Wei Dai comments on Jailbreaking ChatGPT on Release Day

Wei Dai 4 Dec 2022 18:54 UTC
4 points
−1
Thanks for these detailed explanations. Would it be fair to boil it down to: DL currently isn’t very sample efficient (relative to humans) and there’s a lot more data available for training generative capabilities than for training to self-censor and to not make stuff up? Assuming yes, my next questions are:
1. How much more training data (or other effort/resources) do you think would be needed to solve these immediate problems (at least to a commercially acceptable level)? 2x? 10x? 100x?
2. I’m tempted to generalize from these examples that unless something major changes (e.g., with regard to sample efficiency), safety/alignment in general will tend to lag behind capabilities, due to lack of sufficient training data for the former relative to the latter, even before we get to to the seemingly harder problems that we tend to worry about around here (e.g., how will humans provide feedback when things are moving more quickly than we can think, or are becoming more complex than we can comprehend, or without risking “adversarial inputs” to ourselves). Any thoughts on this?
- Jacob_Hilton 5 Dec 2022 0:58 UTC
  7 points
  1
  Parent
  I would wildly speculate that “simply” scaling up RLHF ~100x, while paying careful attention to rewarding models appropriately (which may entail modifying the usual training setup, as discussed in this comment), would be plenty to get current models to express calibrated uncertainty well. However:
  - In practice, I think we’ll make a lot of progress in the short term without needing to scale up this much by using various additional techniques, some that are more like “tricks” (e.g. teaching the model to generally express uncertainty when answering hard math problems) and some more principled (e.g. automating parts of the evaluation).
  - Even ~100x is still much less than pre-training (e.g. WebGPT used ~20k binary comparisons, compared to ~300b pre-training tokens for GPT-3). The difficulty of course is that higher-quality data is more expensive to collect. However, most of the cost of RLHF is currently employee hours and compute, so scaling up data collection ~100x might not be as expensive as it sounds (although it would of course be a challenge to maintain data quality at this scale).
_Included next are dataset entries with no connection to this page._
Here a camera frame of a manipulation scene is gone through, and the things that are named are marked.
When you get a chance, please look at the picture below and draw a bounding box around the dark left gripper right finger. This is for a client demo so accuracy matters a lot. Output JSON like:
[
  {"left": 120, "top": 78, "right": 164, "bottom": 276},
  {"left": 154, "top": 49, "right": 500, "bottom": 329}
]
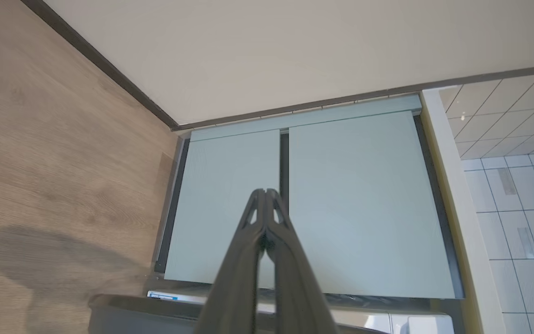
[{"left": 265, "top": 188, "right": 339, "bottom": 334}]

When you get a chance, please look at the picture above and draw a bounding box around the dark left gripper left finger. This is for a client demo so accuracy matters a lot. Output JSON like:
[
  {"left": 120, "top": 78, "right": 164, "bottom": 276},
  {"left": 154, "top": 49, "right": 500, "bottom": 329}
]
[{"left": 195, "top": 188, "right": 267, "bottom": 334}]

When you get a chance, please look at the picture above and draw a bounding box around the dark wall baseboard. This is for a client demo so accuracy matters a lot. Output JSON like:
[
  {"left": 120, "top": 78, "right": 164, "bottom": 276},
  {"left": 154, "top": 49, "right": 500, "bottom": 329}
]
[{"left": 20, "top": 0, "right": 180, "bottom": 131}]

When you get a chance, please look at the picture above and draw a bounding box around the dark wall trim strip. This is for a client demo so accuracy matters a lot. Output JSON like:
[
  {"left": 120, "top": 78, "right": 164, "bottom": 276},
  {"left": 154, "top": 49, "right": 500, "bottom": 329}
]
[{"left": 174, "top": 63, "right": 534, "bottom": 131}]

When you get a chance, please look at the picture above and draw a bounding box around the white front-load washing machine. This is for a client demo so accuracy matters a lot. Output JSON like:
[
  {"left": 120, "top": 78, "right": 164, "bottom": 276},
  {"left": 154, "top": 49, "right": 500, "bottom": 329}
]
[{"left": 89, "top": 278, "right": 455, "bottom": 334}]

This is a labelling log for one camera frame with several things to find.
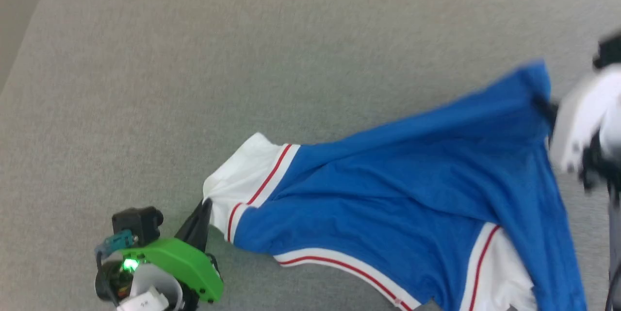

  - Even though scaling up data collection will help, I think it’s more important for labs to be prioritizing data quality (i.e. “reducing bias” rather than “reducing variance”): data quality issues are in some sense “scarier” in the long run, since they lead to the model systematically doing the wrong thing (e.g. deceiving the evaluators) rather than defaulting to the “safer” imitative pre-training behavior.
  - It’s pretty unclear how this picture will evolve over time. In the long run, we may end up needing much less extremely high-quality data, since larger pre-trained models are more sample efficient, and we may get better at using techniques like automating parts of the evaluation. I’ve written more about this question here, and I’d be excited to see more people thinking about it.
  In short, sample efficiency is a problem right now, but not the only problem, and it’s unclear how much longer it will continue to be a problem for.